Of course, as the source of his “odds of dying” list makes clear, these odds cannot be applied to individuals, which is the case with odds in general. Individual factors (such as, say, an allergy to bees) will affect your own odds of dying from any particular cause, and individual factors (such as, say, wearing a condom) will affect your odds of contracting a disease.
On a similar note, the odds he gives (1 in 5 million) for a man to contract HIV through heterosexual sex are affected by factors such as whether his partner has HIV and whether she knows she has it. The single-act risk of a man contracting HIV from a woman who is HIV+ without condom use is significantly higher (closer to 1 in 2,500 in high-income countries). The risk increases with high viral load, which is typical of a late-stage infection as well as the initial stage of infection, when a woman might not know that she has an infection. Sorry, bees. You don’t even compare.

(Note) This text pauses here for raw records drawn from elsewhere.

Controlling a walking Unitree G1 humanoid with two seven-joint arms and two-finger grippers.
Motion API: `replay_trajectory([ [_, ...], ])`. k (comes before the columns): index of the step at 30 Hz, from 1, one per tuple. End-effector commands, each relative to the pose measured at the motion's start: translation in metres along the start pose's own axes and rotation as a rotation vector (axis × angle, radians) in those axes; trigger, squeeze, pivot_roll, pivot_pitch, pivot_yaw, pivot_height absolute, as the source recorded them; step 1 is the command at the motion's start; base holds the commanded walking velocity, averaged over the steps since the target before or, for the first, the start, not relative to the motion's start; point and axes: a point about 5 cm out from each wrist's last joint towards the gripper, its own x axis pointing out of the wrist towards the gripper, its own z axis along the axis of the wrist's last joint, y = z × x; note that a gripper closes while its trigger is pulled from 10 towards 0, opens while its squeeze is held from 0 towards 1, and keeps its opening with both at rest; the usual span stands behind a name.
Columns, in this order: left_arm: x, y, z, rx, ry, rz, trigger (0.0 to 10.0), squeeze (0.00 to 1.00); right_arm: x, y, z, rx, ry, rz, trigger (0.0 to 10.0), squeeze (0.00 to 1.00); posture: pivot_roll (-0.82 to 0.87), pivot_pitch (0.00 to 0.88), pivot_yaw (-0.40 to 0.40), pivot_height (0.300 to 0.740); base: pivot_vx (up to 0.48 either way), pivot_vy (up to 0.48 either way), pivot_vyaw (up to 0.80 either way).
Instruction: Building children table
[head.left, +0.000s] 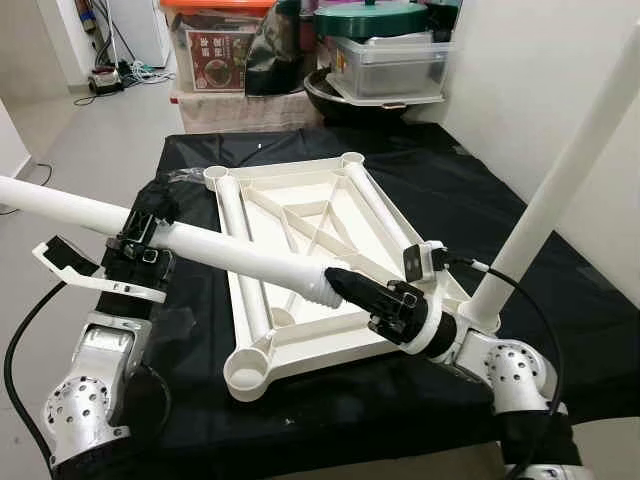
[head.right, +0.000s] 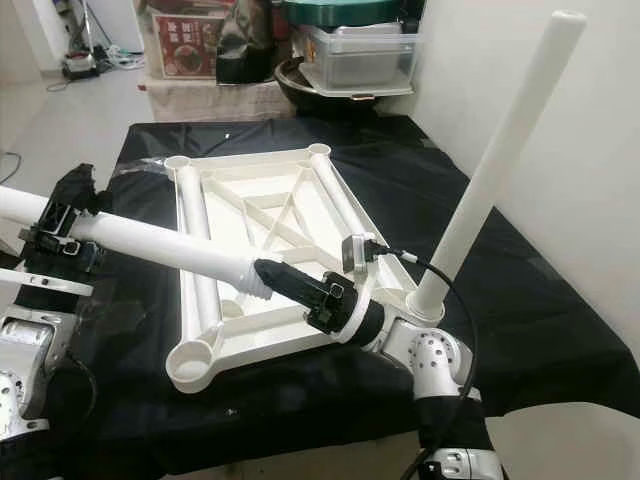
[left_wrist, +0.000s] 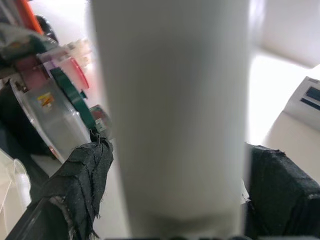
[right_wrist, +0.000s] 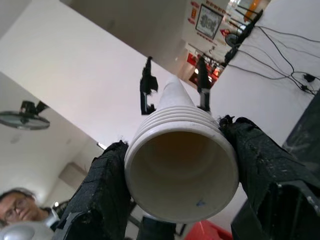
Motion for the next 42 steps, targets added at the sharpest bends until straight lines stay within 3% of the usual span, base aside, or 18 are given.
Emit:
replay_trajectory([
  [1, 0.001, -0.004, 0.008, -0.008, -0.017, -0.023, 10.0, 0.00, -0.002, 0.003, -0.001, 0.006, 0.020, 0.032, 0.0, 0.00, 0.00, 0.000, -0.052, 0.740, 0.000, 0.000, 0.00],
  [8, -0.009, -0.008, 0.017, -0.012, 0.016, -0.048, 10.0, 0.00, -0.007, 0.002, 0.003, -0.017, 0.068, 0.023, 0.0, 0.00, 0.00, 0.000, -0.052, 0.740, 0.000, 0.000, 0.00],
  [9, -0.011, -0.010, 0.017, -0.014, 0.032, -0.061, 7.4, 0.00, -0.007, 0.002, 0.004, -0.019, 0.077, 0.021, 0.0, 0.00, 0.00, 0.000, -0.052, 0.740, 0.000, 0.000, 0.00],
  [10, -0.012, -0.012, 0.017, -0.016, 0.043, -0.070, 1.9, 0.00, -0.008, 0.002, 0.004, -0.019, 0.081, 0.019, 0.0, 0.00, 0.00, 0.000, -0.052, 0.740, 0.000, 0.000, 0.00],
  [11, -0.014, -0.013, 0.016, -0.019, 0.049, -0.075, 0.0, 0.00, -0.007, 0.002, 0.004, -0.023, 0.085, 0.019, 0.0, 0.00, 0.00, 0.000, -0.052, 0.740, 0.000, 0.000, 0.00],
  [33, -0.020, -0.030, 0.007, -0.087, 0.086, -0.194, 0.0, 0.00, -0.007, -0.004, 0.007, -0.059, 0.090, -0.022, 0.0, 0.00, 0.01, 0.000, -0.055, 0.740, 0.000, 0.000, 0.00],
  [34, -0.019, -0.033, 0.008, -0.088, 0.082, -0.207, 0.0, 0.00, -0.008, -0.010, 0.006, -0.071, 0.098, -0.086, 10.0, 1.00, 0.01, 0.000, -0.056, 0.740, 0.000, 0.000, 0.00],
  [42, -0.020, -0.039, 0.018, -0.059, 0.056, -0.221, 0.0, 0.00, -0.029, -0.016, 0.017, -0.102, 0.103, -0.189, 10.0, 1.00, 0.00, 0.000, -0.059, 0.740, 0.000, 0.000, 0.00],
])
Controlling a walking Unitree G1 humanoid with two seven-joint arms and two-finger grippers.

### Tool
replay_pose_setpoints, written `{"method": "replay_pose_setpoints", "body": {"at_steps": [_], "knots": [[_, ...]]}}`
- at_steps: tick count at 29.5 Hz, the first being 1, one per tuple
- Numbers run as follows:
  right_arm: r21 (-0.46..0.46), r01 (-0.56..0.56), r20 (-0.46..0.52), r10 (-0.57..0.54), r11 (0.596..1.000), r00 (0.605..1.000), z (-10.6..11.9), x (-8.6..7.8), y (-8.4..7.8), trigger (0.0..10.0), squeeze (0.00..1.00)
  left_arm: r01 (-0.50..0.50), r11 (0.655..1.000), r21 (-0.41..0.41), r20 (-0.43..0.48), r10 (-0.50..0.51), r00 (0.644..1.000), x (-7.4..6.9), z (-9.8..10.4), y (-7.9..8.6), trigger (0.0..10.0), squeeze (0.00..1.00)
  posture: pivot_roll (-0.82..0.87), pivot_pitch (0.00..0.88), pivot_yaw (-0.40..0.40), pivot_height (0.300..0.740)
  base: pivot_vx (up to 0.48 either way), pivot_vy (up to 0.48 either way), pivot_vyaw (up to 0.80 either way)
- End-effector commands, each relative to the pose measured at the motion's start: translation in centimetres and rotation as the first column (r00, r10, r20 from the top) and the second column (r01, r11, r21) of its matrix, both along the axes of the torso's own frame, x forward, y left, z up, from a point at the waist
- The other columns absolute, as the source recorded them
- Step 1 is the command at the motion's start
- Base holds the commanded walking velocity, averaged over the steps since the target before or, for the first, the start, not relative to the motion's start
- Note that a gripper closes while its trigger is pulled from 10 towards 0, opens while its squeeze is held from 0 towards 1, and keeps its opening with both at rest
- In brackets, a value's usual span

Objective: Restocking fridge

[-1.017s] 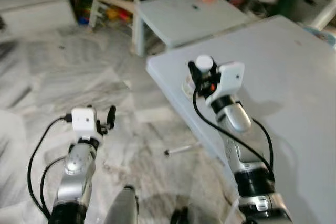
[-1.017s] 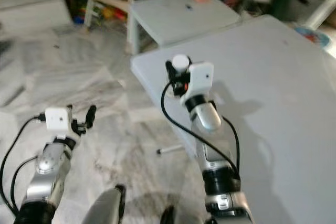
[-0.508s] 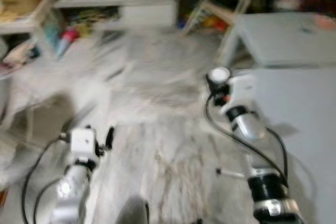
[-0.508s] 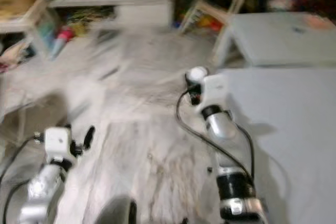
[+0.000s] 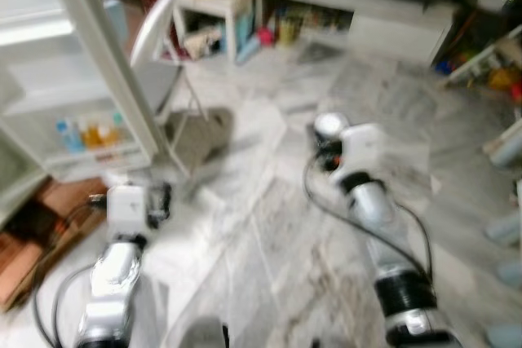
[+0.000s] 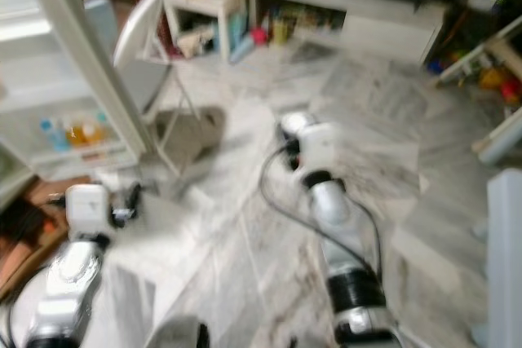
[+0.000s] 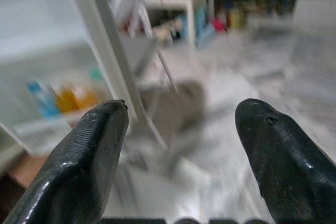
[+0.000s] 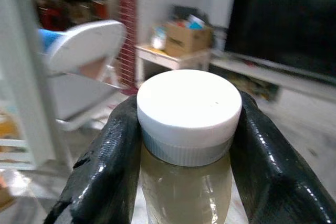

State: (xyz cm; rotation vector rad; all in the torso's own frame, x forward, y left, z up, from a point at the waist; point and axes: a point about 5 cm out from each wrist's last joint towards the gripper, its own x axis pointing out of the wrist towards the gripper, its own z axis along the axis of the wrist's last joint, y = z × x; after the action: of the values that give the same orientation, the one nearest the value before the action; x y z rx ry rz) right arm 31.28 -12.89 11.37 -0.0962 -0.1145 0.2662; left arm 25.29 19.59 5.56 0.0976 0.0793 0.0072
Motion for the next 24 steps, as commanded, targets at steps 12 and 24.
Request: {"method": "replay_pose_setpoints", "body": {"at_steps": [12, 24], "knots": [[-0.017, 0.031, 0.026, -0.031, 0.999, 0.999, 0.0, 0.1, -0.7, 10.0, 0.0, 0.004, 1.0, 0.005, 0.002, -0.004, 1.0, -0.3, -0.1, 0.1, 10.0, 0.0, 0.15, 0.0, 0.009, 0.74, 0.0, 0.48, 0.0], [-0.027, -0.033, 0.014, 0.033, 0.999, 0.999, -0.4, 0.4, 0.8, 10.0, 0.0, -0.039, 0.999, 0.008, -0.004, 0.039, 0.999, -1.2, -0.8, 0.2, 10.0, 0.0, 0.18, 0.0, -0.029, 0.74, 0.0, 0.48, 0.0]]}}
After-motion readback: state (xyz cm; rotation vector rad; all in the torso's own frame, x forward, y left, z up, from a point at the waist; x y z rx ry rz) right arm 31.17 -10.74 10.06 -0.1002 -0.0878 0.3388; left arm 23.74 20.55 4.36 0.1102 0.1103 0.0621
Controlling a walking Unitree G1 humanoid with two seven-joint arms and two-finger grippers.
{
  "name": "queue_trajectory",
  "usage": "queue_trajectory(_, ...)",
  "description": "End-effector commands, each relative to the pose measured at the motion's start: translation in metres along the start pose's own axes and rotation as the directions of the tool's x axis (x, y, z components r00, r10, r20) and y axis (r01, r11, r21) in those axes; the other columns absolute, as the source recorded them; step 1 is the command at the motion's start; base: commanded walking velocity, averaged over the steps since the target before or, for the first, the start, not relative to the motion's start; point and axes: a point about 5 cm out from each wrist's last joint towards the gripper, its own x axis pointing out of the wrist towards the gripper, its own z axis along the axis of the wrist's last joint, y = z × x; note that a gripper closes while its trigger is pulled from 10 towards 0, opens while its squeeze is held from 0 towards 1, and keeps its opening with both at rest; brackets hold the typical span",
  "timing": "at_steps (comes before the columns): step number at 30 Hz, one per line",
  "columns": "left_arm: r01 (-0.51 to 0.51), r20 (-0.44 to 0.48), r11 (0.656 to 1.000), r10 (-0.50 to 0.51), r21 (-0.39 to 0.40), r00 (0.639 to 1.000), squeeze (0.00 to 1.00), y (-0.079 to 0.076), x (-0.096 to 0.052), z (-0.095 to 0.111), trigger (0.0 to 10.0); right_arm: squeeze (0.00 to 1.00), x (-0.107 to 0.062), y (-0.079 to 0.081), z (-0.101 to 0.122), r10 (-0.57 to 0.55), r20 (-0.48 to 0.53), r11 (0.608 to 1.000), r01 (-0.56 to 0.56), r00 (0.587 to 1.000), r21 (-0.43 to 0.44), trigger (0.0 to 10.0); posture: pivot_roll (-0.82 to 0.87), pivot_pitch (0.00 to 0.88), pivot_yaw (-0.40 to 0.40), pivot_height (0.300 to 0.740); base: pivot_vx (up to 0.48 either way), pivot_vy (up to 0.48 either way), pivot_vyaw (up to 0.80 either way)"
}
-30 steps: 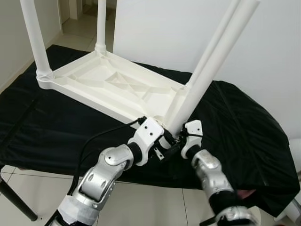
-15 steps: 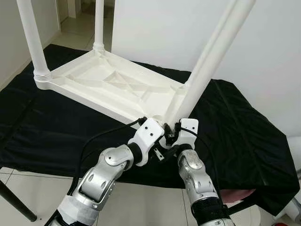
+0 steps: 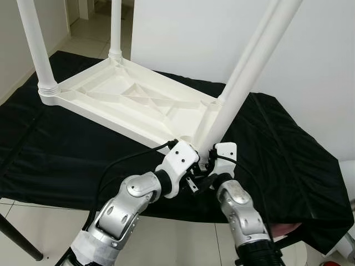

Also, the risk he provides of contracting HIV from heterosexual contact is a single-event risk, rather than lifetime odds, which is what he’s comparing the HIV risk to. This is maybe fine for him, but for all the heterosexual men who will have sex more than once in their lifetime, it’s a pretty useless number to give. Mike does acknowledge this flaw in the comparison, but adds, “this is the best comparison we can make,” perhaps not considering door number 3: not making this useless comparison at all.
So, if you are a heterosexual man who plans to have sex more than once and who does not have telepathic powers, chart- or juice-related reality-changing force fields, or the ability to test your partners for HIV through time travel to allow a sufficient amount of time without having to wait to have sex, you might want to, you know, just wear a condom.